98歳女性が突然運転をやめた理由

「車社会アメリカ」:バークレーからサンフランシスコへ向かう高速道路

高齢ドライバーが自身の身体機能の低下による運転への影響を冷静に認識し、運転をやめる適切な決断ができるようにすることは非常に重要である。

筆者は5、6年前に、カリフォルニア州バークレーのシニアセンター(高齢者支援センター)でダンスを教えていた98歳の女性講師を取材した。それまでずっと無事故で運転に不安を感じたことはなかったという彼女は、その数カ月前まで自分で車を運転してシニアセンターに通っていたが、ある出来事をきっかけに運転をやめる決心をした。

その出来事とは、運転中に左折しようとして、左斜め前方からきた対向車と危うく衝突しそうになったことだ。交通法規上は彼女の方に優先権があったが、彼女の車の速度が遅かったことと、相手の車が視界に入るのが遅かったことにショックを受けた。それからDMVの「高齢者安全運転ガイド」などを読み返して、それが加齢による視力低下だけでなく、視界も狭くなったことが原因だと認識し、運転をやめる決心をしたという。

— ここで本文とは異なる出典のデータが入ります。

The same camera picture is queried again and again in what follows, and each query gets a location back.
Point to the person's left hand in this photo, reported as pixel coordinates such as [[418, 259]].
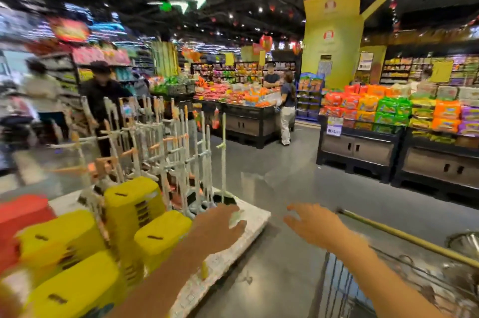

彼女にとっての懸念は移動手段の確保だったが、幸い4人の子供が同じ市内に住んでいて、外出する時は交代で送り迎えをしてくれるし、彼らの都合がつかない時は地域の高齢者支援センターに連絡すれば送迎してくれるのでほとんど問題ないと話した。

そのおかげで彼女は車を運転していた頃と同じようにダンスを教え、様々なイベントにも積極的に参加して、102歳で亡くなるまで自分らしく充実した毎日を送ったと、筆者は後でシニアセンターのスタッフから聞いた。

このように運転をやめても他の移動手段を確保できれば自立した生活を維持できるので、自分と他人の命を危険にさらしてまでも無理して運転を続ける必要はないのである。

日本では高齢ドライバーによる他人を巻き込む重大事故が後を絶たない。政府は事態を重くみて、今年6月にアクセルとブレーキを踏み間違えた際の加速を抑える装置の導入などを含む、「交通安全緊急対策」を閣議決定した。

しかし、本当に必要なのはすべての高齢ドライバーが加齢による身体機能の低下と運転への影響をよく認識し、「いつ運転をやめるか」の適切な判断ができるようにするための家族と地域による支援体制の構築ではないかと、今回の取材を通して筆者は強く感じた。